The businesses commissioning these clips argue the tactic works. Roy Lee, cofounder of an AI startup, wrote that he hired more than 700 clippers and generated tens of millions of views for his products, adding that outreach to accounts making clips “9/10 times” gets a response. He described many of the people doing the clipping work as hungry, often young contractors in lower‑cost countries.
Bayraktar estimates the average age among his contracted clippers is between 16 and 24. Nineteen‑year‑old Bo Lucenko, a college freshman studying marketing, says he earns about $4,000 a month clipping for influencers and tech founders. “There’s a lot of money in the clipping game right now,” he says.
That money, however, raises tensions. Marketing consultants warn that clipping is a form of arbitrage: middlemen repackage existing content into micro‑moments that generate views and ad revenue, but often fail to deliver long‑term value to advertisers or fair monetization to original creators. “Arbitrage players are taking this ability to re‑package content as clips, and it’s not satisfying the consumer, doesn’t deliver good value to the advertiser and strips the originator of the content the ability to monetize it,” says Lou Paskalis of AJL Advisory. “It’s a perfectly terrible problem.”

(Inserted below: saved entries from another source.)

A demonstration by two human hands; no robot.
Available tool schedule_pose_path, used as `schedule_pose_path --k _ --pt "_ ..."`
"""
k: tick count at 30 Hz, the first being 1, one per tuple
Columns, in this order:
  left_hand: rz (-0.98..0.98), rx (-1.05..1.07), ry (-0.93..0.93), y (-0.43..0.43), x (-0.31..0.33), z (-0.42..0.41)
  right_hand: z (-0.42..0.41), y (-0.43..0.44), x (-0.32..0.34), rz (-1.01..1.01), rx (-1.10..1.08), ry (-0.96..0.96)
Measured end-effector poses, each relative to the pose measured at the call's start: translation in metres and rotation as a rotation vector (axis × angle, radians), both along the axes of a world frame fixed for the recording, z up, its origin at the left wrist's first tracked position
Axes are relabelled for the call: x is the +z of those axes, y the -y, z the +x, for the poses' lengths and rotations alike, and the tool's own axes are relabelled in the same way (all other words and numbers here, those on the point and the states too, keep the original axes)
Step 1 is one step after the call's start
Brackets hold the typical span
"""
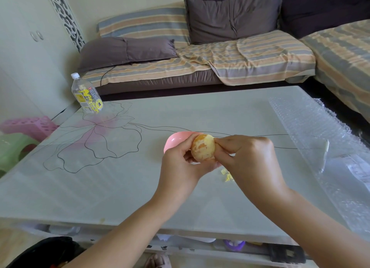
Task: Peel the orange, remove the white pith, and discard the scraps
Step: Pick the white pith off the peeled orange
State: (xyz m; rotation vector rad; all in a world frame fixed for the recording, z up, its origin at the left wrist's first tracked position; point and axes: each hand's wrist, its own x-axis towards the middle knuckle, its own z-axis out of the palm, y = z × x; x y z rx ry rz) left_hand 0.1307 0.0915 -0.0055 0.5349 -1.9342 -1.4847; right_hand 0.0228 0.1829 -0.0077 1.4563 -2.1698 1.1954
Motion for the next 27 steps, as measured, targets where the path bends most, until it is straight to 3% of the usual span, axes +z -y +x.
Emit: schedule_pose_path --k 15,20,24,27 --pt "-0.052 0.02 0.046 0.006 -0.002 -0.001 0.0 0.001 0.002 -0.061 0.051 0.251" --pt "-0.007 0.01 0.035 0.007 0.006 0.0 -0.008 -0.011 0.014 -0.026 0.22 0.455" --pt "-0.034 -0.124 0.125 0.007 0.008 0.0 -0.019 -0.019 0.017 0.171 0.341 0.376" --pt "-0.04 -0.173 0.184 0.008 0.007 -0.001 -0.021 -0.024 0.019 0.217 0.313 0.278"
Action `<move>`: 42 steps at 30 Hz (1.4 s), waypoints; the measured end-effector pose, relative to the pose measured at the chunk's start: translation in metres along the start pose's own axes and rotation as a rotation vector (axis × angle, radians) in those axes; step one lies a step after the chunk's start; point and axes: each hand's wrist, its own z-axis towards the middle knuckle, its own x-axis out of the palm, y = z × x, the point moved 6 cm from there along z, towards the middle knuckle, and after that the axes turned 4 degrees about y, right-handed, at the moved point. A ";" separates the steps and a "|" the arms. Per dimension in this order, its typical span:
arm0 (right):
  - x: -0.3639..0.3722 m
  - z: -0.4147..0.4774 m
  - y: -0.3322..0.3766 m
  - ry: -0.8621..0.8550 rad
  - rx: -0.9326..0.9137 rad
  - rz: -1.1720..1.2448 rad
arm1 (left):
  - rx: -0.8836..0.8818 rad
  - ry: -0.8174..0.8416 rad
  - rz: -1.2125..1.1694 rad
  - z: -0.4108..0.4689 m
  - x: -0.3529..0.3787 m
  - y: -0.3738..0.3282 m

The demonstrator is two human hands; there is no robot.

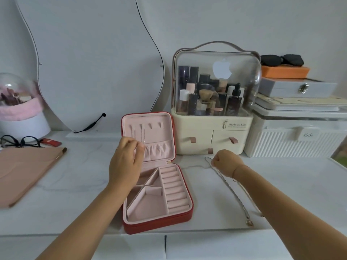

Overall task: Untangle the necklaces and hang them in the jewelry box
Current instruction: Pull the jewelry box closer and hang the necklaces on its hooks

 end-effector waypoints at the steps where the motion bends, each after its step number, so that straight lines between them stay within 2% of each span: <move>1: -0.007 -0.004 0.003 -0.007 -0.046 0.064 | 0.011 0.014 -0.007 0.001 0.000 -0.003; 4: -0.038 -0.029 0.021 -0.003 -0.190 0.441 | 0.026 0.094 -0.187 0.004 0.002 -0.022; 7: -0.065 -0.061 0.057 0.207 -0.325 0.898 | -0.100 0.330 -0.582 0.005 0.016 -0.057; 9: -0.080 -0.074 0.079 0.252 -0.394 0.957 | -0.168 0.474 -0.808 0.004 0.024 -0.086; 12: -0.101 -0.084 0.109 0.208 -0.500 0.938 | -0.173 0.639 -0.966 0.007 0.022 -0.123; 15: -0.121 -0.089 0.129 0.157 -0.581 0.936 | -0.219 0.564 -1.099 0.022 0.003 -0.132; 19: -0.139 -0.088 0.150 0.090 -0.650 0.940 | -0.133 0.399 -0.872 0.048 -0.031 -0.121; 24: -0.129 -0.063 0.164 -0.096 -0.610 0.663 | -0.064 0.241 -0.603 0.069 -0.056 -0.093; 29: -0.085 -0.033 0.162 -0.212 -0.515 0.704 | -0.146 0.173 -0.438 0.069 -0.032 -0.046; 37: -0.037 0.003 0.158 -0.467 -0.273 0.735 | -0.259 -0.087 -0.234 0.069 0.006 -0.012; 42: -0.030 0.005 0.165 -0.591 -0.181 0.600 | -0.328 -0.184 -0.200 0.066 0.012 -0.012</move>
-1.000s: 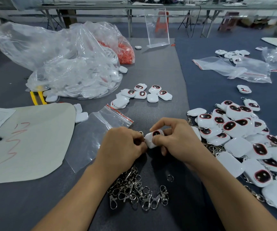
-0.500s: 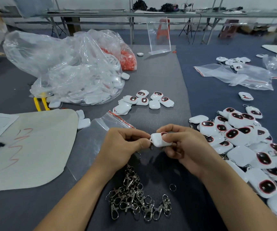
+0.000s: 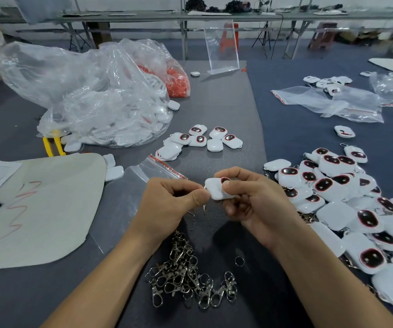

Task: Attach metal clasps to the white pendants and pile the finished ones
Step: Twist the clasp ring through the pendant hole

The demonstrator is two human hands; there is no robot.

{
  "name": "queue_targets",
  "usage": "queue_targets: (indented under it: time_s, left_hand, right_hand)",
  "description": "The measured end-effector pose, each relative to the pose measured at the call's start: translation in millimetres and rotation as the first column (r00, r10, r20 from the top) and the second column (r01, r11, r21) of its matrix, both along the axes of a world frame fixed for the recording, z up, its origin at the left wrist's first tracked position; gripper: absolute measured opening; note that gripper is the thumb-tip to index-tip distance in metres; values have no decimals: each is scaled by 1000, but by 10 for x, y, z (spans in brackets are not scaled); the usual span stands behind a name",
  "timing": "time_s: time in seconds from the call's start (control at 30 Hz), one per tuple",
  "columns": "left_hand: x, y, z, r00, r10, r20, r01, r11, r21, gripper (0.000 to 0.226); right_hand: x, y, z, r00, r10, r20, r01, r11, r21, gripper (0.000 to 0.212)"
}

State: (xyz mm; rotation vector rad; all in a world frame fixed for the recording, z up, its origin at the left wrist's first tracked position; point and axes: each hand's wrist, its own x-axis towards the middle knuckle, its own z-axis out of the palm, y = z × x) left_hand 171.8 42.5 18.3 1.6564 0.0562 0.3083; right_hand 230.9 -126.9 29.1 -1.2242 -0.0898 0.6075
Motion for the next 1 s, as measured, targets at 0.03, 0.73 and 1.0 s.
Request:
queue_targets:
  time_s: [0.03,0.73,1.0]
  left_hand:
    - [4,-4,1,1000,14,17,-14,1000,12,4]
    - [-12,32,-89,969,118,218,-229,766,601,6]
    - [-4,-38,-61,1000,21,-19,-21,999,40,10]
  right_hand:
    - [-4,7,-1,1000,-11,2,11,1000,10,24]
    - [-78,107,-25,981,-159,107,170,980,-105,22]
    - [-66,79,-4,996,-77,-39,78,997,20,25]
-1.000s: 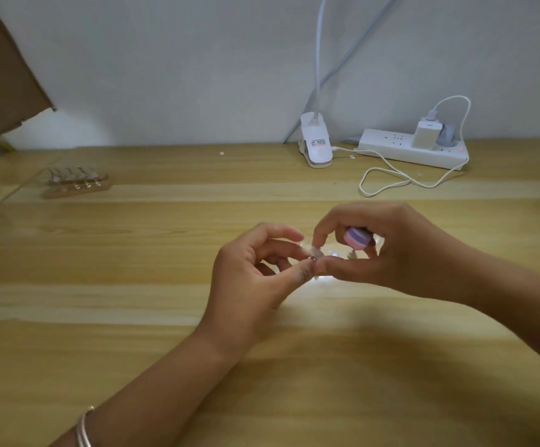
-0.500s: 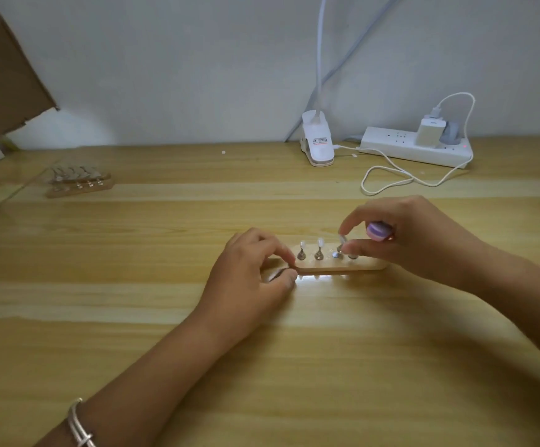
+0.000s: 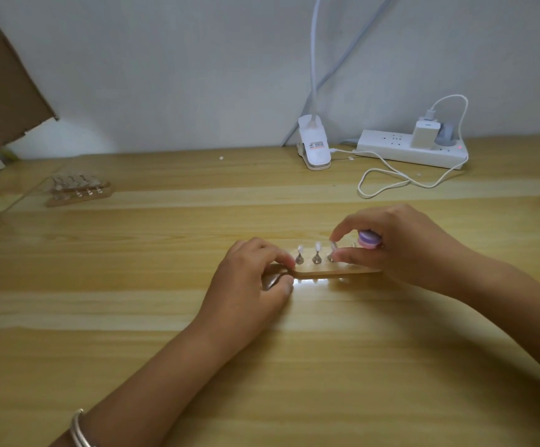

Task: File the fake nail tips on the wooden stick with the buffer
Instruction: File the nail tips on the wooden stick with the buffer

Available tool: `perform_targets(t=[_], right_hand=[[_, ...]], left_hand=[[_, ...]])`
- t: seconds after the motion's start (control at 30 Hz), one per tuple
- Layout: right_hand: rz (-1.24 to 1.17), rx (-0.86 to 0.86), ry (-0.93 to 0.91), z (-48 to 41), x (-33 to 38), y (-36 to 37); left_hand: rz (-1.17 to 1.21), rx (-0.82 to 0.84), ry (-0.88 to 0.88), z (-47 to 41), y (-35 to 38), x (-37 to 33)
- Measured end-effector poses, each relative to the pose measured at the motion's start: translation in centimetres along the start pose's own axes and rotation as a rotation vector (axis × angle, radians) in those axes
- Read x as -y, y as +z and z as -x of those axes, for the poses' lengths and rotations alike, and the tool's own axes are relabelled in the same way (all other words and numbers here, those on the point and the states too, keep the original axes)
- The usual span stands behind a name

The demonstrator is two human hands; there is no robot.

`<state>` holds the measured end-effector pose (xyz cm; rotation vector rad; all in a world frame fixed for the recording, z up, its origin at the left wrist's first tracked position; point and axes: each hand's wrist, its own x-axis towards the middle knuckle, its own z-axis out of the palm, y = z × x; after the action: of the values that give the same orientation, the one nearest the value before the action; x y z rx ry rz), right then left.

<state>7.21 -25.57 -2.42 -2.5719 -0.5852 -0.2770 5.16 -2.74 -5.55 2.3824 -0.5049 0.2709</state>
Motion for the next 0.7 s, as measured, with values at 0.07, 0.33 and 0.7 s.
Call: perform_targets(t=[0.07,0.33,0.7], right_hand=[[-0.002,0.019,0.022,0.0,-0.2,-0.5],[0.003,0.079,0.054,0.1,-0.6,-1.4],[0.065,0.011,-0.01,-0.4,0.7,0.4]], left_hand=[[0.0,-0.012,0.016,0.1,0.0,0.0],[-0.036,-0.018,0.093,0.2,0.0,-0.3],[-0.029,-0.015,0.087,0.2,0.0,-0.4]])
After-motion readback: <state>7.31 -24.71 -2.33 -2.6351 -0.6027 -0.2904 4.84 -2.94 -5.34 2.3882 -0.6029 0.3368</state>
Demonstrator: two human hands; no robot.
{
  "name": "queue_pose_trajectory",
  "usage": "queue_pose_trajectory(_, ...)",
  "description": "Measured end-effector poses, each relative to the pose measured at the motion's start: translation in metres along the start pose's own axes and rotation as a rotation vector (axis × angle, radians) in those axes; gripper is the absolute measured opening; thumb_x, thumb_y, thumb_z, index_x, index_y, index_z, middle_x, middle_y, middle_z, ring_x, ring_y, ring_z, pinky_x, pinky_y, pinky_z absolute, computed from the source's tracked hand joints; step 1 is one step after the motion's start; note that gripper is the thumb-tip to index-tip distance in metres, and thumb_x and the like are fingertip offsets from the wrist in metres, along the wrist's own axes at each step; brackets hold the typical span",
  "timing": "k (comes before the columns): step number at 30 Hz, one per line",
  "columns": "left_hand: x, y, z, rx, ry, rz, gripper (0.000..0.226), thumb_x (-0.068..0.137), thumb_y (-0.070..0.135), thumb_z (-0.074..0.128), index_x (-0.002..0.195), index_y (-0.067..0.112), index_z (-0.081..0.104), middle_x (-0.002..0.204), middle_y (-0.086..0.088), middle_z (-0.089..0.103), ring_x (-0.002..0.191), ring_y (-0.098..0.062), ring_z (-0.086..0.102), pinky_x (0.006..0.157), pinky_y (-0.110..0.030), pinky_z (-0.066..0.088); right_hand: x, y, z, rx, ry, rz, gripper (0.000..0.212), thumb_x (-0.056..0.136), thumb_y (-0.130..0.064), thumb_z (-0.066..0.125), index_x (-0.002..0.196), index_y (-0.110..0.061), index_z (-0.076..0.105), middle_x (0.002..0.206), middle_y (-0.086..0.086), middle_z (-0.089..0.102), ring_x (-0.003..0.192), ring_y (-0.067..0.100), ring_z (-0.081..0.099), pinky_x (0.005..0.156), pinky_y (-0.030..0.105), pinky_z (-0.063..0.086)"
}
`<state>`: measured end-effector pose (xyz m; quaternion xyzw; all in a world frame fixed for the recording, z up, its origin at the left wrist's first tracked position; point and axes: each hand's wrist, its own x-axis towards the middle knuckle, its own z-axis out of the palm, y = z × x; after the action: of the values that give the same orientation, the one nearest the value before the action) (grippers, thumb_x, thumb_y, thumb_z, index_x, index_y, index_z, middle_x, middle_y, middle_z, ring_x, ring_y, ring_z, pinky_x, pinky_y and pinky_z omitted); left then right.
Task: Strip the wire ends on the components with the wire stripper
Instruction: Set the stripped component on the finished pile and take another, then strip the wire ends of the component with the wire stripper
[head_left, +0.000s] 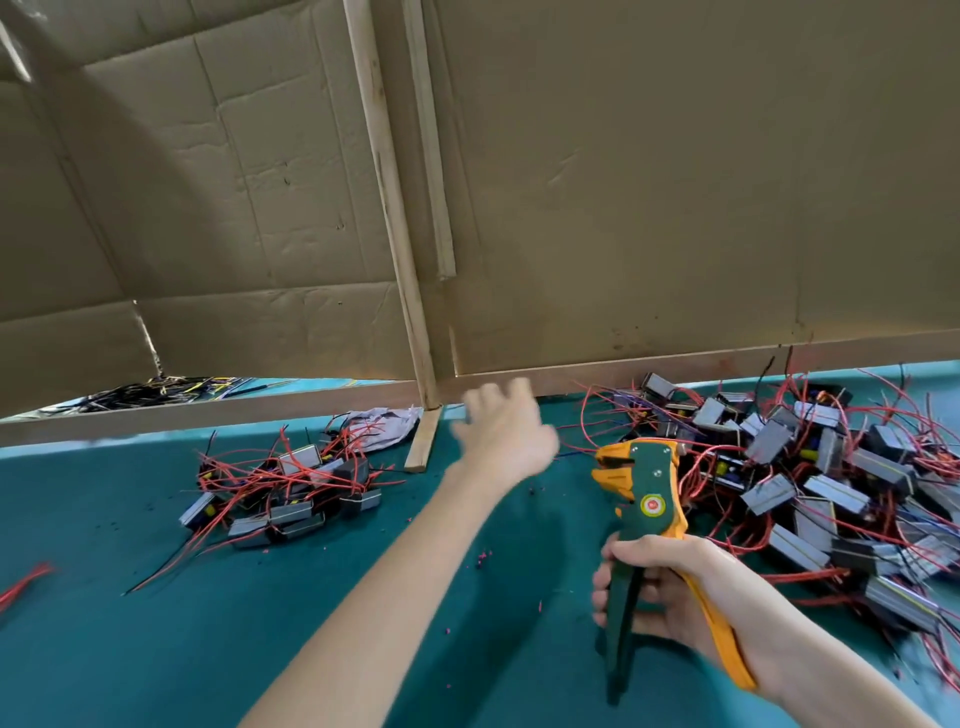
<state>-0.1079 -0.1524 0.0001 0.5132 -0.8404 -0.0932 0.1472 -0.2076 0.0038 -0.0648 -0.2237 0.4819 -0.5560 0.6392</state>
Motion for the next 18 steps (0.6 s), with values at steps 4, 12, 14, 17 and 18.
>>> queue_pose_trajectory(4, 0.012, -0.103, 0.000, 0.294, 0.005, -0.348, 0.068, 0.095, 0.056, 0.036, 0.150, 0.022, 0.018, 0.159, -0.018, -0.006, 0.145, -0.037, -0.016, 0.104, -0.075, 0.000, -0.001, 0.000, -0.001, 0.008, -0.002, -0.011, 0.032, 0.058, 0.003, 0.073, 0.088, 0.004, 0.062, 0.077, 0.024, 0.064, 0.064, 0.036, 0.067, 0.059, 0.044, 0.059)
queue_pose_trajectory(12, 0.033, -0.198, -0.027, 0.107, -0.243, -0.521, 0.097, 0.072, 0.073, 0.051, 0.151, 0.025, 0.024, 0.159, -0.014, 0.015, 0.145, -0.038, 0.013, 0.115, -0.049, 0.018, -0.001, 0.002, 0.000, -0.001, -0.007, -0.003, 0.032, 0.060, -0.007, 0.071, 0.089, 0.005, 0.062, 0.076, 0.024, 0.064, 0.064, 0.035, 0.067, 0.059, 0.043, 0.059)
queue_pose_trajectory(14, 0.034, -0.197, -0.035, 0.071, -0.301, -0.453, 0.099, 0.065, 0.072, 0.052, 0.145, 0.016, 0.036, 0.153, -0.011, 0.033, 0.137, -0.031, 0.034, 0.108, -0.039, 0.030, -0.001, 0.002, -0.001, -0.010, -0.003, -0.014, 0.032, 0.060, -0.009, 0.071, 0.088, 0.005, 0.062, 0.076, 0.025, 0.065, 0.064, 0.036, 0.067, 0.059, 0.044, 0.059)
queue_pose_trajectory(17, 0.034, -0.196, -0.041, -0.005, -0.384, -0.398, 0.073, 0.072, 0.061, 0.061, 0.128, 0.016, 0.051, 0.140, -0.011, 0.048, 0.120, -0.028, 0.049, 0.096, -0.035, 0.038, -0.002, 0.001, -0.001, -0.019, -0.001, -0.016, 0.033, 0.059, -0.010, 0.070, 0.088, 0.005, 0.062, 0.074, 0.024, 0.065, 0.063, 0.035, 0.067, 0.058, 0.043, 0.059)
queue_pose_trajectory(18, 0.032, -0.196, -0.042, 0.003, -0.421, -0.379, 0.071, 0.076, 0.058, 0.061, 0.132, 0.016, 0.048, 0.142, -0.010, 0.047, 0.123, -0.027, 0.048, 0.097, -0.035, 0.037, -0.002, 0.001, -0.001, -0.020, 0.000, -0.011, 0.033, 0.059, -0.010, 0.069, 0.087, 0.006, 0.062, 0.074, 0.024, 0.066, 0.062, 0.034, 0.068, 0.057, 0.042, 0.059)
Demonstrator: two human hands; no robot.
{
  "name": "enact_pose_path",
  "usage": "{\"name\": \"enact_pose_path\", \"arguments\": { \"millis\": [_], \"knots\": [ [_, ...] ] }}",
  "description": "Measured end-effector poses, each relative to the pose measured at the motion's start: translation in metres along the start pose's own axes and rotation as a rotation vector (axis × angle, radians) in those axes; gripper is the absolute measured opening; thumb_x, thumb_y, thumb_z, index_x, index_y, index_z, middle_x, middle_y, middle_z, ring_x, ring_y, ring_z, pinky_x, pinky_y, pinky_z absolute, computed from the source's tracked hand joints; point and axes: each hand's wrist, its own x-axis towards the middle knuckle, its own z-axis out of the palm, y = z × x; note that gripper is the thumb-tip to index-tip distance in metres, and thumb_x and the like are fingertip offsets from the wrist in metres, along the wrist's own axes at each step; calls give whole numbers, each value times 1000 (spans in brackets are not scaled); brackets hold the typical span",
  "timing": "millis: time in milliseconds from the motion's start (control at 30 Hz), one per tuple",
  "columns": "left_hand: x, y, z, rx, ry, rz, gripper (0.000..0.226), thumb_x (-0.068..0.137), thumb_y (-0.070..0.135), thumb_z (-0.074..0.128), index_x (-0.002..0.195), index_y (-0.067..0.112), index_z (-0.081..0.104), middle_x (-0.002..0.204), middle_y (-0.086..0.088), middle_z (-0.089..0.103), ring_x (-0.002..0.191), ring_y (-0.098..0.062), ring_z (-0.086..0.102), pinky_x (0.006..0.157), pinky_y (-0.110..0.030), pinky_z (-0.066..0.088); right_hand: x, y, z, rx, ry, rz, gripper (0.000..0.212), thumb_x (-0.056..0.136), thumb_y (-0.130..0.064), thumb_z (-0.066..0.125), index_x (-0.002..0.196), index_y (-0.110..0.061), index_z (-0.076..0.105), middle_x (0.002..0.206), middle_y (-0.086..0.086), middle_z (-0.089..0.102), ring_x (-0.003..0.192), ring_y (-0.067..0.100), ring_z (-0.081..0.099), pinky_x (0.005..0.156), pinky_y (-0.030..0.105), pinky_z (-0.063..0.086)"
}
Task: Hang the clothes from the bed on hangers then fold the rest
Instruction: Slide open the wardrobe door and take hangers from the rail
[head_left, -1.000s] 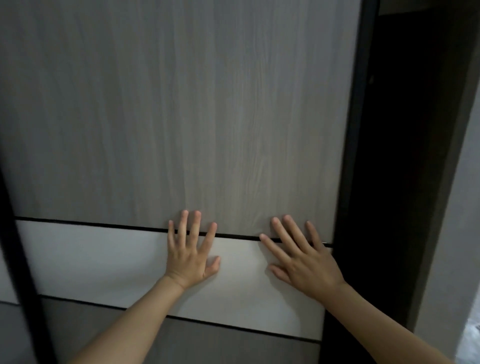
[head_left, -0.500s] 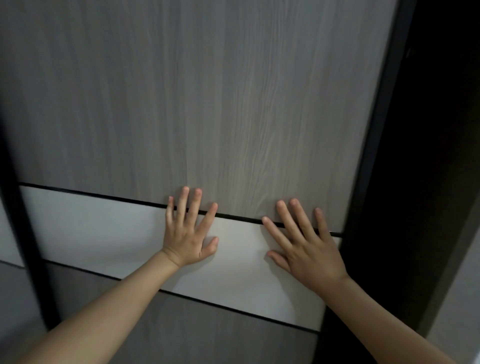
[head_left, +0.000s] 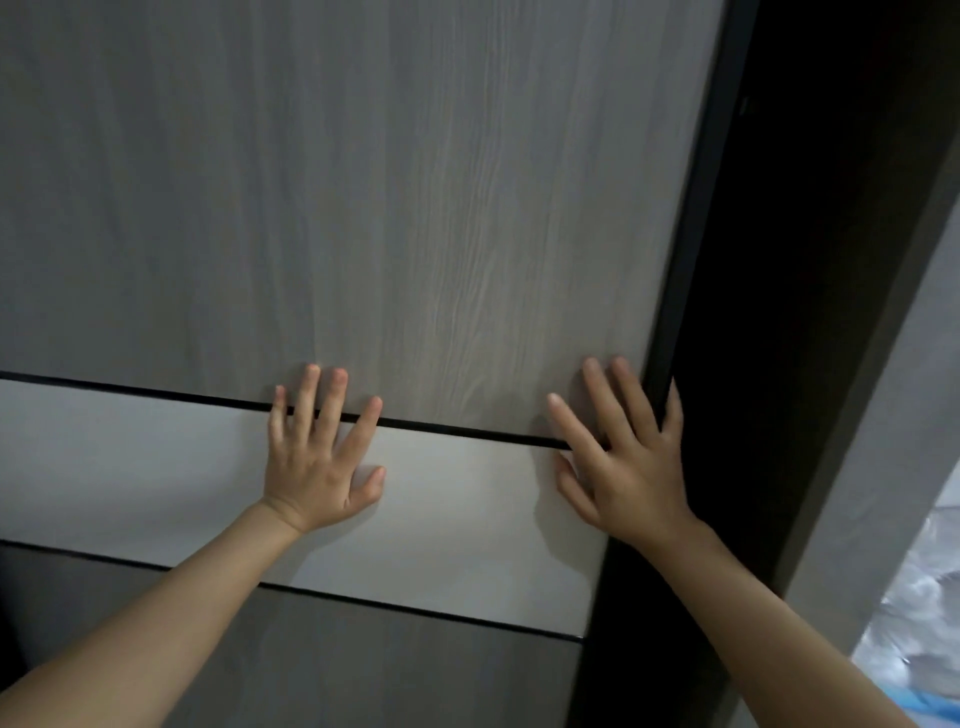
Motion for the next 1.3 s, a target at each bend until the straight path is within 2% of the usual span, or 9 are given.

Social platforms face a dilemma. Short clips are precisely what keeps users scrolling — platforms boost them algorithmically — but a flood of near‑duplicate posts, accounts dedicated purely to clipping, and mass uploads can look spammy or bot‑driven. As a result, platforms both encourage and crack down on clipping behavior: they hand out reach to clips while policing accounts that appear to be gaming their systems.
“Clipping makes it so you have a higher chance to be featured on these phones,” says Anthony Fujiwara, cofounder of clipping agency Clipping. “Instead of someone driving past your content on a billboard, it’s now someone swiping past it as they scroll. If algorithms pivot, the clippers pivot.”
The rise of the clip has changed how audiences consume media. Analyst Ed Elson coined the term “the clip economy” to describe a world where success is measured less by how many people watch or stream an entire episode, and more by how many people see bite‑sized segments of it. Clips have begun to eclipse live audiences for some creators. Examples include streamers and influencers whose average livestreams may draw tens of thousands, while individual clips of their content rack up hundreds of thousands or even millions of views.
Elson recalls being recognized in public not by podcast listeners but by people who “love your clips.” That moment convinced him that clips were no longer merely promotional material; clips were often the primary vehicle through which people encountered and remembered content.
For creators, the consequences are mixed. Clips can expand reach and introduce new audiences to a show or personality, but they also risk reducing content to disposable moments that fail to build sustained engagement or loyalty. And when clippers — not original creators — capture the monetizable views, the financial rewards can flow away from the people who produced the original work.
Where clipping settles next depends on several forces: how platforms refine their algorithms and enforcement; whether marketplaces that pay for views sustain and scale; and how creators and rights holders respond, whether by embracing clipping, monetizing clips directly, or pushing back with takedowns and new licensing models.
For now, the clip economy keeps growing. Young people with phones and editing apps, scrappy marketplaces offering per‑view payouts, and platforms optimized for short attention spans form a feedback loop that rewards repackaging and redistributing moments. That loop has already altered attention and commerce online — and will likely continue to shape who gets paid, who gets credit, and how stories and personalities spread across the internet.